## Exercise
A single number is the answer: the count of lines in these records with "printed" in them.

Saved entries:

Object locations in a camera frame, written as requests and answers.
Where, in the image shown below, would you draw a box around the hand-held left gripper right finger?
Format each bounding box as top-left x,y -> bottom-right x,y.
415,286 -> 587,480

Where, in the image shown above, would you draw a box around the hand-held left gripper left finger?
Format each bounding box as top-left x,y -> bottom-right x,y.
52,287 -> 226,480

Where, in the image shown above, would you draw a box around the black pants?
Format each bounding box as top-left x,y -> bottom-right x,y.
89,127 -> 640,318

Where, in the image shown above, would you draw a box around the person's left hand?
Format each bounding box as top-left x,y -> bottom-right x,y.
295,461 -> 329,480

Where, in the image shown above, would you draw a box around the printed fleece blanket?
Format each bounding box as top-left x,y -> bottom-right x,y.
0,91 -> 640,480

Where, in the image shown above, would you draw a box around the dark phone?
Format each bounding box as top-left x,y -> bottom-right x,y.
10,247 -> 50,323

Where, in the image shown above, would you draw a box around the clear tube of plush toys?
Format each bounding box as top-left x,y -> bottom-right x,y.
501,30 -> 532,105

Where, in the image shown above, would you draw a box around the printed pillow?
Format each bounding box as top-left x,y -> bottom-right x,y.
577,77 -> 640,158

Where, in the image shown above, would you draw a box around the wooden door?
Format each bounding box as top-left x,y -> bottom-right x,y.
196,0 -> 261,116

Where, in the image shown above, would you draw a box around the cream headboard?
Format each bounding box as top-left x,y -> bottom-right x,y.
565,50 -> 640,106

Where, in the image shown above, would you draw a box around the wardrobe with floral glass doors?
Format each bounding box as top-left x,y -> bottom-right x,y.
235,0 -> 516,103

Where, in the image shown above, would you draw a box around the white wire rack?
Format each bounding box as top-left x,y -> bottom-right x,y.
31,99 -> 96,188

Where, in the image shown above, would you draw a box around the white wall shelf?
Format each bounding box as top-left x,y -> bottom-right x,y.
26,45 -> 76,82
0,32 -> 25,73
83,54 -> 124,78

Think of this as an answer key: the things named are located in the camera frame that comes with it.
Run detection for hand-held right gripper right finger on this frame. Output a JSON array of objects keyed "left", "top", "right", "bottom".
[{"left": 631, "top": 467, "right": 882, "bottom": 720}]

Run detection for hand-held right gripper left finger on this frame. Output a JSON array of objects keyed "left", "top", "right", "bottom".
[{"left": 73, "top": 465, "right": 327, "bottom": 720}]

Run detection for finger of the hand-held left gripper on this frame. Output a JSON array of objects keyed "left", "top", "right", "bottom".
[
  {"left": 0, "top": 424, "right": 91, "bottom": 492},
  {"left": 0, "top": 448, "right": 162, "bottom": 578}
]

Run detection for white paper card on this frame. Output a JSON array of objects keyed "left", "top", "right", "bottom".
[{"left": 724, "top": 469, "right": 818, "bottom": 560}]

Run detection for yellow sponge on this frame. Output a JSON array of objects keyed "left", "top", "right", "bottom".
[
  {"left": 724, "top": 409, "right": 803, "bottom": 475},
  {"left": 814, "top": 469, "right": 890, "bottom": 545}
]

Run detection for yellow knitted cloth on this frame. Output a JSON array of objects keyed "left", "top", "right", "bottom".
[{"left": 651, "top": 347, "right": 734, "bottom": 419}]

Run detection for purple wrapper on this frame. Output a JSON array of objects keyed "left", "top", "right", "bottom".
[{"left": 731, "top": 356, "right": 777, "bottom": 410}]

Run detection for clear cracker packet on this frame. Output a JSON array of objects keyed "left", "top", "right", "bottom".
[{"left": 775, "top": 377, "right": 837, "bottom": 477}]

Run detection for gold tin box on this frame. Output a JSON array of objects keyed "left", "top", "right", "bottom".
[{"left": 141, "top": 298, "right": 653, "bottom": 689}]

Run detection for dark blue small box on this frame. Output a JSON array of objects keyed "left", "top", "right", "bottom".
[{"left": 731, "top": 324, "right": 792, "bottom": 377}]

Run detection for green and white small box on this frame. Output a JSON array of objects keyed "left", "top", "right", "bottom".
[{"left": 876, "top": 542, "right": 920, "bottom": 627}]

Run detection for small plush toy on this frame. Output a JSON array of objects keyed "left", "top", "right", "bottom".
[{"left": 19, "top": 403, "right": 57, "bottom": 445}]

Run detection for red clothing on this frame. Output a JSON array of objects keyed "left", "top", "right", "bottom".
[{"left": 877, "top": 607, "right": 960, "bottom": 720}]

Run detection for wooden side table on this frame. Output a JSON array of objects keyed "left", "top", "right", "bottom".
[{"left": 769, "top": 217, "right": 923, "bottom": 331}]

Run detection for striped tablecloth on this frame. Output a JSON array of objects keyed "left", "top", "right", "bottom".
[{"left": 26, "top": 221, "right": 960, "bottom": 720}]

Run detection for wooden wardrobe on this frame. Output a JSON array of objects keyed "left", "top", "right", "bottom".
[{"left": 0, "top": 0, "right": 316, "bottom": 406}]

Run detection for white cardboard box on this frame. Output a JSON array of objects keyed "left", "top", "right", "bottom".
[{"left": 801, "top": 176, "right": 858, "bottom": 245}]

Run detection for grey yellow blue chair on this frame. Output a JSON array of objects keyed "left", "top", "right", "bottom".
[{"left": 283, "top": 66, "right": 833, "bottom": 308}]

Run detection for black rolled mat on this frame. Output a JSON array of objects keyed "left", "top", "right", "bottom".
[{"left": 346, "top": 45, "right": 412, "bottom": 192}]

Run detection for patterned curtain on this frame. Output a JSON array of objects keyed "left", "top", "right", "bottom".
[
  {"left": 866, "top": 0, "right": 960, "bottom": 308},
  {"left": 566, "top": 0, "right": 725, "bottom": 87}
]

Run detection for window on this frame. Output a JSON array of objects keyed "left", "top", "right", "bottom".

## Expected answer
2